● What you should do
From the first line to the last, transcribe the data exactly and skip the pictures.
Information shown Block Start
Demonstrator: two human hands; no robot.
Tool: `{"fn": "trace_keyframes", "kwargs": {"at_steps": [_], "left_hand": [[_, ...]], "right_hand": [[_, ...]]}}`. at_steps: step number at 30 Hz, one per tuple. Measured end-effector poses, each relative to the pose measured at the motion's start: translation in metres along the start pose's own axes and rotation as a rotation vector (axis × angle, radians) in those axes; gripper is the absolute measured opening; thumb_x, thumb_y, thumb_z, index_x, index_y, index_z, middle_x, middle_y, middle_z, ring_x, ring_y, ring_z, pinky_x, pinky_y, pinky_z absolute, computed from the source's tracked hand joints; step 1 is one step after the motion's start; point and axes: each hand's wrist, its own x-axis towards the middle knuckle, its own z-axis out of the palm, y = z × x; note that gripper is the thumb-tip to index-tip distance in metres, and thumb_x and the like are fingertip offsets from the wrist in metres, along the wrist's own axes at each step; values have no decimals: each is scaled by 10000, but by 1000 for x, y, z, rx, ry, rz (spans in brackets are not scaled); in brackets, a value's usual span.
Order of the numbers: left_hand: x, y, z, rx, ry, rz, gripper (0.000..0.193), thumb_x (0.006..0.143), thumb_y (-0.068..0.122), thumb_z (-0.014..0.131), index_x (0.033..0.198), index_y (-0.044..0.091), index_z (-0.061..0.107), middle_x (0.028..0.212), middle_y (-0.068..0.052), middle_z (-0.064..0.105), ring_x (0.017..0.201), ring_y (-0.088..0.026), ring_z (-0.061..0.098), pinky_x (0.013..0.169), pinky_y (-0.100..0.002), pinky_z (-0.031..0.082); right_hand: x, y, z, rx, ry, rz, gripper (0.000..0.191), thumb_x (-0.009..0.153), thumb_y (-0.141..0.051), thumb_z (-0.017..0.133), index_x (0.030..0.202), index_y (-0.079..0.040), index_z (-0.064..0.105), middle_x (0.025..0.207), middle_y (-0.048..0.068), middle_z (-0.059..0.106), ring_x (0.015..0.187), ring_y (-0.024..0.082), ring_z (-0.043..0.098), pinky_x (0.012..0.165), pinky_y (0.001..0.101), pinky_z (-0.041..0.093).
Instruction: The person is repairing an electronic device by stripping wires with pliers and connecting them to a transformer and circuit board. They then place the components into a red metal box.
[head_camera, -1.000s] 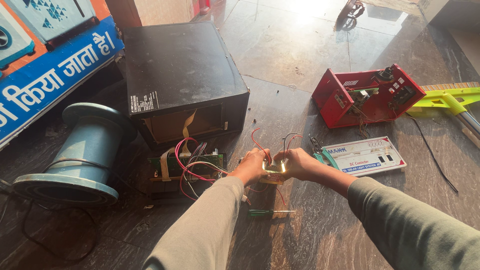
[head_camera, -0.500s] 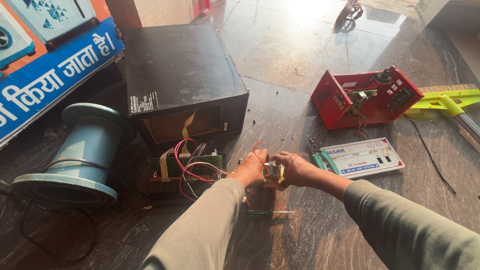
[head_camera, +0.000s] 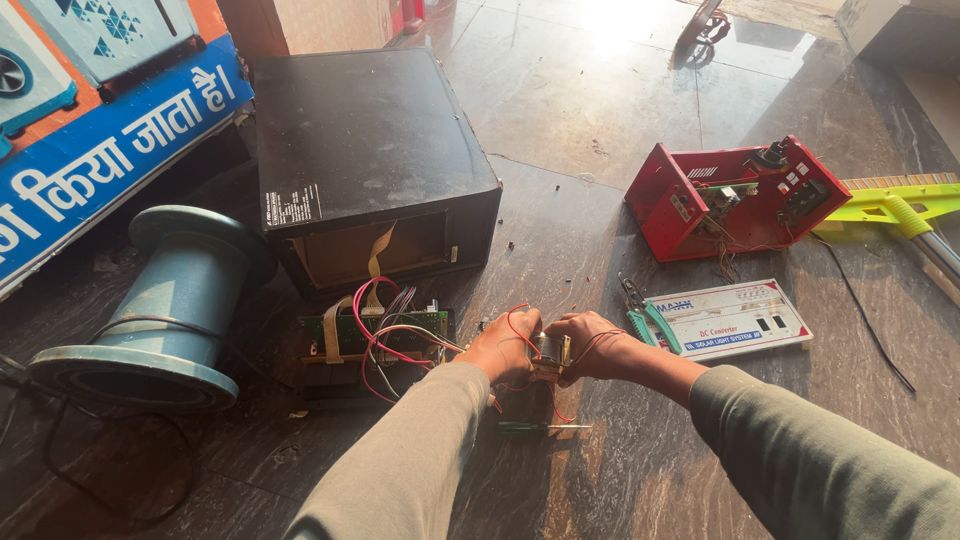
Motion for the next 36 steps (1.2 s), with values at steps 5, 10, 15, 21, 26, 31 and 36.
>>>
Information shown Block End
● Solution
Demonstrator: two human hands; no robot.
Tool: `{"fn": "trace_keyframes", "kwargs": {"at_steps": [_], "left_hand": [[_, ...]], "right_hand": [[_, ...]]}}`. at_steps: step number at 30 Hz, one per tuple. Measured end-effector poses, each relative to the pose measured at the motion's start: translation in metres along the start pose's own axes and rotation as a rotation vector (axis × angle, radians) in those axes; gripper is the absolute measured opening; thumb_x, thumb_y, thumb_z, index_x, index_y, index_z, middle_x, middle_y, middle_z, ring_x, ring_y, ring_z, pinky_x, pinky_y, pinky_z absolute, computed from the source's tracked hand joints; step 1 is one step after the motion's start; point and axes: each hand's wrist, its own x-axis towards the middle knuckle, its own z-axis out of the palm, y = z × x; note that gripper is the thumb-tip to index-tip distance in metres, and thumb_x and the like are fingertip offsets from the wrist in metres, along the wrist's own axes at each step; values have no decimals: each is scaled by 10000, but by 1000 for x, y, z, rx, ry, rz (spans in brackets are not scaled); in brackets, a value's usual span.
Order of the numbers: left_hand: x, y, z, rx, ry, rz, gripper (0.000..0.193), thumb_x (0.006..0.143), thumb_y (-0.068..0.122), thumb_z (-0.014..0.131), index_x (0.033..0.198), index_y (-0.044..0.091), index_z (-0.061..0.107), middle_x (0.028..0.212), middle_y (-0.068..0.052), middle_z (-0.064..0.105), ring_x (0.017..0.201), ring_y (-0.088..0.026), ring_z (-0.061..0.098), pinky_x (0.013..0.169), pinky_y (-0.100..0.002), pinky_z (-0.031..0.082); right_hand: x, y, z, rx, ry, rz, gripper (0.000..0.191), thumb_x (-0.009..0.153), thumb_y (-0.141..0.051), thumb_z (-0.017..0.133), index_x (0.030..0.202), index_y (-0.079..0.040), index_z (-0.064..0.105), middle_x (0.025..0.207), middle_y (-0.048..0.068), middle_z (-0.059..0.106), ring_x (0.015..0.187), ring_y (-0.024..0.082), ring_z (-0.043..0.098), pinky_x (0.012..0.165), pinky_y (0.001..0.101), pinky_z (-0.041..0.093).
Instruction: The person is repairing an electronic device by stripping wires with pliers and connecting them to a transformer and circuit board. They then place the components into a red metal box.
[head_camera, -1.000s] 
[head_camera, -0.500s] 
[head_camera, +0.000s] 
Motion for the next 36 steps (1.2 s), with values at steps 5, 10, 15, 21, 26, 31 and 36.
>>>

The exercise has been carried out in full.